Entries supplied >>

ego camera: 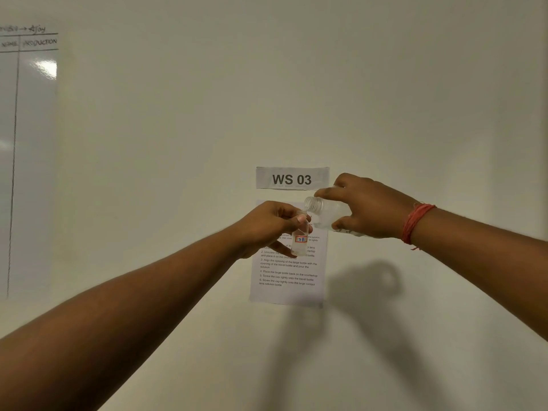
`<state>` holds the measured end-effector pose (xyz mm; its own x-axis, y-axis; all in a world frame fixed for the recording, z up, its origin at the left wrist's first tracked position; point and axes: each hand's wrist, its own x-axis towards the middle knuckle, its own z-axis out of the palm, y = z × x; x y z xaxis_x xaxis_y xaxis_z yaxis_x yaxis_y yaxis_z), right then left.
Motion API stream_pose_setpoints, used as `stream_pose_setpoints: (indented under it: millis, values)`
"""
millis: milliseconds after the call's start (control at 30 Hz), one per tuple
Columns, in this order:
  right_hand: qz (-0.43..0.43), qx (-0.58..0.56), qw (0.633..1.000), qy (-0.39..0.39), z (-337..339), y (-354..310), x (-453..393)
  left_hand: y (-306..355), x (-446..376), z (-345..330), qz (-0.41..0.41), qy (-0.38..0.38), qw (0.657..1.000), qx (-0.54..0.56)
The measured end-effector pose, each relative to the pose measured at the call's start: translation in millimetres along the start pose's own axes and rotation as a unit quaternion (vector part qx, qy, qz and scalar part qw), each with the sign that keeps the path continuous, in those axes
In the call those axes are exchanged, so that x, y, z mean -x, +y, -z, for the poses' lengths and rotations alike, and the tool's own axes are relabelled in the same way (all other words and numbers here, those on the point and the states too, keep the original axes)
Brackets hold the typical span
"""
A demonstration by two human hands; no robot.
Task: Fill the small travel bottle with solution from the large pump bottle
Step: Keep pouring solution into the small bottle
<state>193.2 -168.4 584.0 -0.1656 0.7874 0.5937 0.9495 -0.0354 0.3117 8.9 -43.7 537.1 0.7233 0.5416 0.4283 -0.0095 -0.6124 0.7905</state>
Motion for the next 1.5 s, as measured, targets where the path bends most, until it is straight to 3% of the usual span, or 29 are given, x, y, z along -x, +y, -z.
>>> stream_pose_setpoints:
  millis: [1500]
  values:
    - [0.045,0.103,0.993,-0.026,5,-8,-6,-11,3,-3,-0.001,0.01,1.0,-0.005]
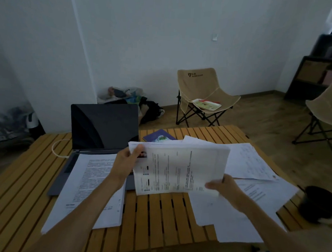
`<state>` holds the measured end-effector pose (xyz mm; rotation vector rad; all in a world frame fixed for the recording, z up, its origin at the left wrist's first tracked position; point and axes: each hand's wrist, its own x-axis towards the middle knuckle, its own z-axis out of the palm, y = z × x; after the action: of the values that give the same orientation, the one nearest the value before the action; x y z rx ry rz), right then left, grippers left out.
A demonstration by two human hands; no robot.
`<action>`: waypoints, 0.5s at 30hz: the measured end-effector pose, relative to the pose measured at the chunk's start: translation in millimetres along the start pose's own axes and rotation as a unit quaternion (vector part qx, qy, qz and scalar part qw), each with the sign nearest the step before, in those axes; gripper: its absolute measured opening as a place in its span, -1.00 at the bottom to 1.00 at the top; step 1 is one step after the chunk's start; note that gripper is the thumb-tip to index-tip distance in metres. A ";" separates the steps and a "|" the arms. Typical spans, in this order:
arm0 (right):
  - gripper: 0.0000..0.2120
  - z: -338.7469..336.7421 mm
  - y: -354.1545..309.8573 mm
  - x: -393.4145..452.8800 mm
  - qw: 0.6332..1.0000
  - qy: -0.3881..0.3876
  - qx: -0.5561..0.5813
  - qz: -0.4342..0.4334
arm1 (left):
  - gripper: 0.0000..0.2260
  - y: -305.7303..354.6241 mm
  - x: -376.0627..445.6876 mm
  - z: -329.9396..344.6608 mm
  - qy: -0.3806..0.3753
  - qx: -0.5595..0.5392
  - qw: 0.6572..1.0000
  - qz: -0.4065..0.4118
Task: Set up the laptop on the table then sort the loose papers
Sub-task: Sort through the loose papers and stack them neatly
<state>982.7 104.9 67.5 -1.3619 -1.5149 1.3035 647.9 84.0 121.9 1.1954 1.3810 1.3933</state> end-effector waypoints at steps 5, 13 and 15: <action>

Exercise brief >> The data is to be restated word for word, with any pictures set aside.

Reply to the task >>
ego camera: 
`<state>` holds the measured end-effector pose (xyz mm; its own x-axis, y-axis; all in a world frame fixed for the recording, z up, its origin at the left wrist's first tracked position; point and axes: each hand's wrist, its own x-axis towards the middle knuckle, its own z-axis out of the palm, y = z × x; x y z xaxis_x xaxis_y xaxis_z yaxis_x yaxis_y yaxis_z), right then left.
Motion API stream_pose_setpoints, used as `stream_pose_setpoints: (indented under it: millis, values)`
"""
millis: milliseconds after the call's start (control at 30 Hz), one per tuple
Columns, in this order:
  right_hand: qz (-0.43..0.43), qx (-0.58..0.56), qw (0.633..1.000), qy (-0.39..0.39), z (-337..339), y (-354..310), x (-453..393)
  left_hand: y (-306..355), x (-446..376), z (-345..330), qz (-0.41..0.41), qy (-0.38..0.38), qw (0.657..1.000), qx (-0.54..0.56)
The measured end-effector pose, each relative to the pose measured at the call's start: translation in millimetres along the start pose's own axes and rotation as a unit quaternion (vector part qx, qy, qz and scalar part qw), each with the sign that keeps the path continuous, in those axes
In the call those axes are exchanged, so that x, y, z mean -x, +y, -z, for the poses' lengths and rotations alike, and the tool's own axes are relabelled in the same way (all other words and numbers here, those on the point and the states too, keep the original axes)
Brackets hold the typical span
"""
A demonstration by two human hands; no robot.
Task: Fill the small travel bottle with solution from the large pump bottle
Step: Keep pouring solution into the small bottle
<state>193.2 -168.4 584.0 -0.1656 0.7874 0.5937 0.9495 -0.0354 0.3117 8.9 -43.7 537.1 0.7233 0.5416 0.4283 -0.0095 -0.6124 0.7905</state>
Motion for the next 1.5 s, as measured, targets where the path bends most, until it is straight to 3% of the usual span, or 29 are given, x, y, z along -x, +y, -z.
>>> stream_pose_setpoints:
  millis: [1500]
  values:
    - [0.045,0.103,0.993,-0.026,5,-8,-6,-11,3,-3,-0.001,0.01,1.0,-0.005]
`<state>` holds the measured end-effector pose (xyz mm; rotation vector rad; all in a world frame fixed for the recording, z up, its origin at the left wrist's first tracked position; point and axes: each hand's wrist, its own x-axis towards the middle knuckle, its own z-axis out of the palm, y = z × x; after the action: of the values that give the same orientation, the one nearest the value before the action; x y z rx ry rz), right then left, grippers left out.
A demonstration by two human hands; no robot.
`<action>`: waypoints, 0.5s at 30hz: the measured end-effector pose, relative to the pose measured at the chunk's start: translation in millimetres along the start pose's own axes and rotation as a unit quaternion (vector part qx, qy, qz and scalar part qw), each with the sign nearest the step before, in those axes; gripper: its absolute measured opening as a place in its span, -1.00 at the bottom to 1.00 at the top; step 1 is one step after the chunk's start; note that gripper is the thumb-tip to index-tip distance in metres. A ";" separates the steps and a "|" the arms. Typical spans, in this order:
arm0 (right):
  - gripper: 0.0000..0.2120
  - z: -338.7469..336.7421 mm
  - y: -354.1545..309.8573 mm
  - x: -393.4145..452.8800 mm
  - qw: 0.6332..1.0000
  - qy: -0.3881..0.3876
  - qx: -0.5561..0.5813
  - qz: -0.4342..0.4334
arm1 (left):
  - gripper: 0.0000..0.2260
  - y: -305.7303..354.6241 mm
  - x: -376.0627..445.6876 mm
  - z: -329.9396..344.6608 mm
  - qy: -0.3806..0.3753
  - qx: -0.5595..0.5392
  - qw: 0.6572..1.0000
  - qz: -0.4065..0.4118
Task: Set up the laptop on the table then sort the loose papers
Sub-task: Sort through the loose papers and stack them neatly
<state>982.7 104.9 67.5 -1.3619 -1.5149 1.3035 647.9 84.0 121.9 1.1954 1.3810 1.3933</state> end-effector waypoints at steps 5, 13 and 15: <action>

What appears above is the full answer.